The Mask of Comedy

The audience roared with laughter. Bill scored. One more quote to add to his career. One more verbal crime against humanity.

Bill is an amateur philosopher posing as a comedian. His audiences are ‘liberals’ posing as intellectuals. They give liberals a bad name, just as ‘conservatives’ like Jerry Falwell, posing as ‘men of God’ give conservatives a bad name.

Bill’s ‘joke’ was dead on target: he ridiculed Sarah Palin and her child, Trig, who is afflicted with down syndrome. Surefire for a laugh. No matter that liberals generally claim a monopoly on empathy.

Even in a society saturated with lowlife comedy, Bill’s ‘joke’ sparked controversy. Of course that is to his advantage in a business that demands visibility. Bill, his followers, and a large number of Americans believe that the controversy is an issue of free speech and censorship. Wrong. It is a moral issue.

Free speech notwithstanding, comedians generally use judgment in the selection of their material and the audiences they entertain. The marketplace determines whether or not they make the right choices.

There was a time when comedians and audiences alike were sensitive to the difference between humor and malignity. Bill’s brand is malignity (see my blog, Politically Inadequate, May 8, 2011). Putting aside his fetid taste, I find it morally objectionable for a comedian to prate about politics in the guise of humor. This is especially immoral when it is practiced by an individual who claims to be compassionate.

Many people claim that what is said in jest is not subject to moral judgment. Wrong, again. In the article cited above, I refer to instances on Bill’s former show that ridiculed Ronald Reagan’s Alzheimer’s disease and Robert Dole’s severely disabled arm, a disability he acquired as a result of his service in World War 11. ‘Jokes’ of that kind are generated by hatred, not humor, no matter how loudly the audience laughs. I’ve yet to hear a joke about the holocaust. I hope I never will.

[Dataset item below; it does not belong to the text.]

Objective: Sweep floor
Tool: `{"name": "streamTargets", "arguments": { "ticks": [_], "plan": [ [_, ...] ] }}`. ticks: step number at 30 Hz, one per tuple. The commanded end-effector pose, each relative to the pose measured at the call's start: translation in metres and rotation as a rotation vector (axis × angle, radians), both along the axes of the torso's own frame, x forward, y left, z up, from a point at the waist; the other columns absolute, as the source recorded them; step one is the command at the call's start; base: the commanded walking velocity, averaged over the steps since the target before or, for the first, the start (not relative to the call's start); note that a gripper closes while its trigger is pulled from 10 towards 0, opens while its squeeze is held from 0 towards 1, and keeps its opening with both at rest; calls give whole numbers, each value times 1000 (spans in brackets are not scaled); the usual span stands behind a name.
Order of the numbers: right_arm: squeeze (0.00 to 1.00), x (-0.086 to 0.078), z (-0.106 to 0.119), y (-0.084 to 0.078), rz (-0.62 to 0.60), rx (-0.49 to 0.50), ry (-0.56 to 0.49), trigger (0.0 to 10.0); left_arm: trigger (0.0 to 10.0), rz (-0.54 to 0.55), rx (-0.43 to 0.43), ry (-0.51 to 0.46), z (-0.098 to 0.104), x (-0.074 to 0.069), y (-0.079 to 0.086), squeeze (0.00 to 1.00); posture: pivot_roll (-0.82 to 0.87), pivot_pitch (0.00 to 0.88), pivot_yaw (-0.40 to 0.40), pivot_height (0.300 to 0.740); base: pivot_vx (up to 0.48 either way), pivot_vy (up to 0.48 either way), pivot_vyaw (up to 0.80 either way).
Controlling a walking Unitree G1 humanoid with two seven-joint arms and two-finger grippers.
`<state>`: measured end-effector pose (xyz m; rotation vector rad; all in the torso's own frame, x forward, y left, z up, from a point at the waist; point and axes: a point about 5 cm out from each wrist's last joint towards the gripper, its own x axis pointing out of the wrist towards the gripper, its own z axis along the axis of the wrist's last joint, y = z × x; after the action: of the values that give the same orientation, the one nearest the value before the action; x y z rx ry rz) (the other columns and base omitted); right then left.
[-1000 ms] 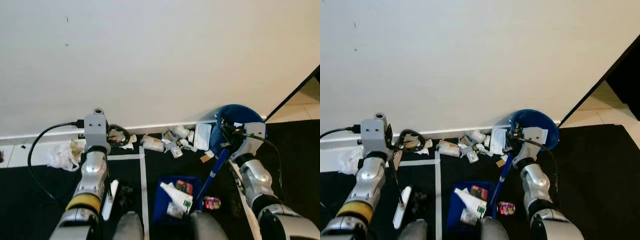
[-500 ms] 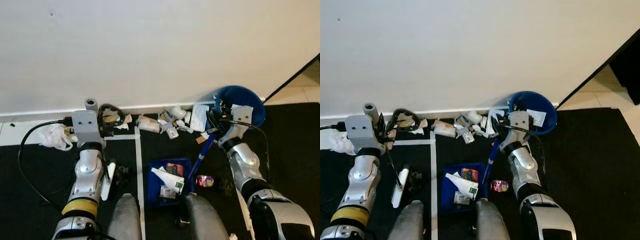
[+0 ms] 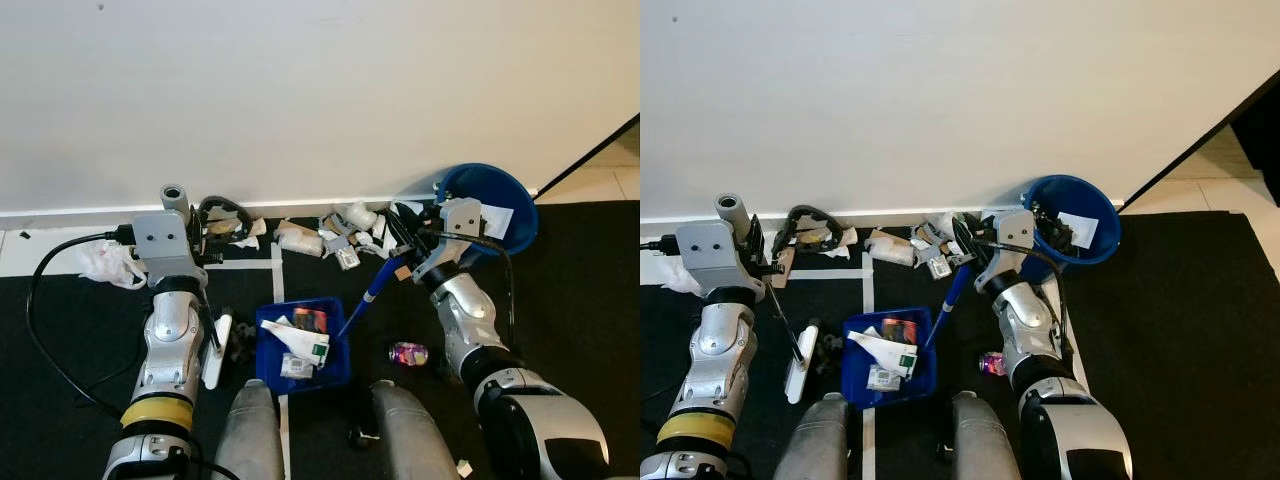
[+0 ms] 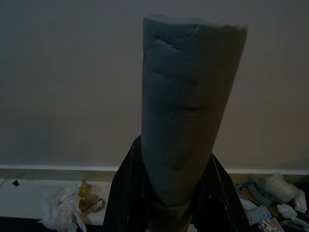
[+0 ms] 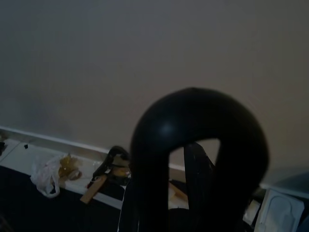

Being fortunate enough to see great comedians through the years, I remember a time when political jokes were leveled against all political parties, with their constituents good-naturedly laughing at themselves along with their political adversaries. Pleasantly surprised, I recently saw the performance of a comedian on TV who achieved the same good-natured stature to which we were all accustomed not too long ago. Far more politically informed than Bill, his humor never descended to the level of hatred disguised as humor. Unfortunately, I haven’t seen him lately so I can’t provide you with his name.

If you have not experienced the performances of Victor Borge and Bill Cosby for classic brands of humor, I suggest you search for them on line. Those comedians didn’t merely ‘crack jokes.’ They were artists. Their political jokes were not inflammatory. Instead, they were designed to relieve us of the tensions of the times. That, after all, is one of the principal functions of comedy. The barbs at roasts were never laced with venom. They were given and taken in good humor and genuinely amused their targets. Audiences never cringed with the expectation of an ad hominid attack in the midst of an honorary celebration.

In contrast, Bill goes for the jugular and calls his TV show Real Time with Bill Maher. ‘Real time’ for whom? His former TV show was titled, Politically Incorrect. There is nothing real or politically incorrect at his core even though he masquerades as an original thinker.

If you have any doubt about what is behind his mask, think about his statement, “Dogs are like retarded children.” One might interpret that statement as an expression of affection for the lovable nature but inferior intelligence of dogs. Taken in context with his remark about Trig’s mother talking to her son as a retarded child, a reversal of the subject words gives us, “Retarded children are like dogs.” That’s a curious view coming from a man who fancies himself an intellectual and empathetic liberal.